我想知道合并 2 个对象数组itemsA和itemsB的最佳方法是什么。 The data once merged should be in mergedList .合并后的数据应该在mergedList 。
Criteria:标准:
- Items with
source='STAPLE'should not repeat in merged array.带有source='STAPLE'不应在合并数组中重复。 - Items with any other source may repeat.具有任何其他来源的项目可能会重复。 For exampele an item
name: 'Ball'bysource: 'USER'may exist twice.例如,项目name: 'Ball'按source: 'USER'可能存在两次。

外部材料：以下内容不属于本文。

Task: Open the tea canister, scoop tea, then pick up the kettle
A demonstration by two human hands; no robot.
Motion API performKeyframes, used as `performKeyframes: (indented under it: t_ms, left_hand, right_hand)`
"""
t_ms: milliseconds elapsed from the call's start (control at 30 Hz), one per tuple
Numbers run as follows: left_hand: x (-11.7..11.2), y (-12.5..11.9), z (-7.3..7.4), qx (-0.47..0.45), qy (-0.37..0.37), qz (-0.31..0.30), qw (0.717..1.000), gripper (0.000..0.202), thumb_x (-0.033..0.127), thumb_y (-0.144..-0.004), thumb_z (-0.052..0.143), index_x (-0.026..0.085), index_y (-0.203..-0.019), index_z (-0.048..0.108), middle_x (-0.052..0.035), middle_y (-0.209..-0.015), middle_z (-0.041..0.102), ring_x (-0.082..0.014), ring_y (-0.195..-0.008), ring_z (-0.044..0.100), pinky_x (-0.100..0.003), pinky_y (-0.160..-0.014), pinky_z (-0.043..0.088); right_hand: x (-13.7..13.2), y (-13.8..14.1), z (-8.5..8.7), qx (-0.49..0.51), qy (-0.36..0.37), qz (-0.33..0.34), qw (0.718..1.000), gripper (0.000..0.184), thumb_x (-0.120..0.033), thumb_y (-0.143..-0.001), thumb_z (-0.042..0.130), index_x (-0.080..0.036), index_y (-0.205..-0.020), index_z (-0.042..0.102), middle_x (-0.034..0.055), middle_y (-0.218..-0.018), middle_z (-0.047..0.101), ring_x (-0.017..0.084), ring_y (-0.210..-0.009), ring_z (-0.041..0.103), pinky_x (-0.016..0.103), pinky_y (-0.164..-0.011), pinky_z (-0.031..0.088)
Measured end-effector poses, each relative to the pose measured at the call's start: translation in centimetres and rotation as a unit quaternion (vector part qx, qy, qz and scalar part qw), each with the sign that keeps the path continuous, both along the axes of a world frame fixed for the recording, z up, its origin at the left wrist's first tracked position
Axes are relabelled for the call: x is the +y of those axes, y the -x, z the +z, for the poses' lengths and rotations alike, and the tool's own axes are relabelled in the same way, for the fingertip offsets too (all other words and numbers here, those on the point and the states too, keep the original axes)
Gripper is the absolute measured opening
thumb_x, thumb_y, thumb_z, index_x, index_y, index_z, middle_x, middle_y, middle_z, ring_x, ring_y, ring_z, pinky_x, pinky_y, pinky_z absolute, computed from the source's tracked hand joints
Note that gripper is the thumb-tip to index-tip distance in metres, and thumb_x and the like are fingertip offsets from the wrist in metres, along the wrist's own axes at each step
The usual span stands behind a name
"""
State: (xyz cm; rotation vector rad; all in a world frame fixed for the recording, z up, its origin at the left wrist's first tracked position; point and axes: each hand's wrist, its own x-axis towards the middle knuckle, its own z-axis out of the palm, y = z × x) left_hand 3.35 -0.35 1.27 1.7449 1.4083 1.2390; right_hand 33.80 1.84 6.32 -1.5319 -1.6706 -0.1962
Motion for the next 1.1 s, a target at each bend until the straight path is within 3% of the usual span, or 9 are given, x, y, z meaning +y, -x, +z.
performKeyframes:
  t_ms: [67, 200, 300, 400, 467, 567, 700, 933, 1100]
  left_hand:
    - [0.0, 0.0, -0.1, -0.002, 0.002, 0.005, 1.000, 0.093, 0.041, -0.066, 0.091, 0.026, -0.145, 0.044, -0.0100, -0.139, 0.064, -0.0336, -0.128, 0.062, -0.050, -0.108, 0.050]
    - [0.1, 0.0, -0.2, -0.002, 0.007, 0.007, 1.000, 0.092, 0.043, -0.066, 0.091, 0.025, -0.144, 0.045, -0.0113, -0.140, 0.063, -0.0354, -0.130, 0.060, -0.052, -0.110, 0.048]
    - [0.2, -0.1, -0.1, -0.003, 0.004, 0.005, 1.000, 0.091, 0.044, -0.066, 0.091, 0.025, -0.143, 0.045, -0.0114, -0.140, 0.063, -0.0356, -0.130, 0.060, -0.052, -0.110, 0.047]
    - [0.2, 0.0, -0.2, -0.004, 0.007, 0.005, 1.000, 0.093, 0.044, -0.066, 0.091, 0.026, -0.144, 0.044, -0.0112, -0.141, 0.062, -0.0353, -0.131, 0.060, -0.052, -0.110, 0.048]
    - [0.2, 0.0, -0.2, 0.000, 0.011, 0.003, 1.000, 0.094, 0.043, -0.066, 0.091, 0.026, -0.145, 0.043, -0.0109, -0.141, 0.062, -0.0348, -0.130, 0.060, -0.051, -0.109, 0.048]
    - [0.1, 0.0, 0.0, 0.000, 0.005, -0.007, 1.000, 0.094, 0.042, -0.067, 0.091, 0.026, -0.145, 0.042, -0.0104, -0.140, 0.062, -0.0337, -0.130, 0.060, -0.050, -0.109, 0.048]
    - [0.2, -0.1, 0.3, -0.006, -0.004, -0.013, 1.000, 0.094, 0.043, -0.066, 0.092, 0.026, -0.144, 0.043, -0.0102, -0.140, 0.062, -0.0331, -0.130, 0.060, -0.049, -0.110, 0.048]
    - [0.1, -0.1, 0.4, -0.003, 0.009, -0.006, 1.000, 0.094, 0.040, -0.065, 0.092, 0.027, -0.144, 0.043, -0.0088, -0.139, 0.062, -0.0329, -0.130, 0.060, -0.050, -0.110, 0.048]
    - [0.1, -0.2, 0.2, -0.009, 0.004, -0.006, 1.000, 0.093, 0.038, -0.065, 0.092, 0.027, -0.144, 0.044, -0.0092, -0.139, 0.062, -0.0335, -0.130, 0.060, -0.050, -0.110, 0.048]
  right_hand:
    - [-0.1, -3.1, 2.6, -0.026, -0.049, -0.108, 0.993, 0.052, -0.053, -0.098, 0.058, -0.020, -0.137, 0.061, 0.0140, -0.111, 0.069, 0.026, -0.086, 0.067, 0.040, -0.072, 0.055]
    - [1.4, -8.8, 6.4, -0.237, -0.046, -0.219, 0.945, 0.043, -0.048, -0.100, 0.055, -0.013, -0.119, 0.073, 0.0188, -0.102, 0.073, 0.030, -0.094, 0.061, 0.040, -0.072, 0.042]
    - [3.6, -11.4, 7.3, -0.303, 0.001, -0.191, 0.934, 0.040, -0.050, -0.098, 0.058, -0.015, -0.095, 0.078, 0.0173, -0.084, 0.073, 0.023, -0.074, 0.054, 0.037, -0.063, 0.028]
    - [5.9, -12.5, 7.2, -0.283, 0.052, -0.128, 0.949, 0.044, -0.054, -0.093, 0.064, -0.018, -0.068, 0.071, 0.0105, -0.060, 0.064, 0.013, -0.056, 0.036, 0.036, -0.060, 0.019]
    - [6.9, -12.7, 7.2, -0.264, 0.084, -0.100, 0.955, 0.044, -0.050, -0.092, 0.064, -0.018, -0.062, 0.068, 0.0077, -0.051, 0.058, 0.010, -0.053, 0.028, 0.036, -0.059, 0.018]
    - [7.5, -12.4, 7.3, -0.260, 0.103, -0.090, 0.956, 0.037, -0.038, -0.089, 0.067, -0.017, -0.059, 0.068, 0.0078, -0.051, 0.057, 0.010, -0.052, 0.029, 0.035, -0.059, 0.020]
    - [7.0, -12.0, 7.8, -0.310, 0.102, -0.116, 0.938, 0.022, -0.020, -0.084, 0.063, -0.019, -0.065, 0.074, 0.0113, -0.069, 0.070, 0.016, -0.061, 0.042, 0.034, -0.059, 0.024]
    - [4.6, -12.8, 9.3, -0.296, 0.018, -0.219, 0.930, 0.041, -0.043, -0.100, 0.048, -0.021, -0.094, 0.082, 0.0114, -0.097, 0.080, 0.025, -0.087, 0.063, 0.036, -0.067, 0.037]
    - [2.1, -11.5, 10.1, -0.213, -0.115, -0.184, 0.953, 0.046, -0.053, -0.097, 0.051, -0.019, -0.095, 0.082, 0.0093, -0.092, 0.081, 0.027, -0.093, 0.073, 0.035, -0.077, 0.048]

itemsA has 6 items, itemsB has 7 items and mergedList should have 11 items itemsA有 6 个项目, itemsB有 7 个项目, mergedList应该有 11 个项目
let itemsA = [
{name: 'Milk', source: 'STAPLE'},
{name: 'Bread', source: 'AD'},
{name: 'Egg', source: 'STAPLE'},
{name: 'Ball', source: 'USER'},
{name: 'Pasta', source: 'STAPLE'},
{name: 'Coke', source: 'AD'}];
let itemsB = [
{name: 'Milk', source: 'USER'},
{name: 'Bread', source: 'AD'},
{name: 'Egg', source: 'STAPLE'},
{name: 'Ball', source: 'USER'},
{name: 'Mango', source: 'USER'},
{name: 'Pasta', source: 'STAPLE'},
{name: 'Coke', source: 'USER'}]
mergedList should equal to mergedList应该等于
let mergedList = [
{name: 'Milk', source: 'STAPLE'},
{name: 'Bread', source: 'AD'},
{name: 'Egg', source: 'STAPLE'},
{name: 'Ball', source: 'USER'},
{name: 'Pasta', source: 'STAPLE'},
{name: 'Coke', source: 'AD'}]
{name: 'Milk', source: 'USER'},
{name: 'Bread', source: 'AD'},
{name: 'Ball', source: 'USER'},
{name: 'Mango', source: 'USER'},
{name: 'Coke', source: 'USER'}] ];
1 个解决方案
解决方案1
1 已采纳 2018-03-07 20:23:32
function merge(itemsA, itemsB) {
let merged = [];
itemsA.concat(itemsB).reduce((stapleSet, obj) => (obj.source != "STAPLE") ?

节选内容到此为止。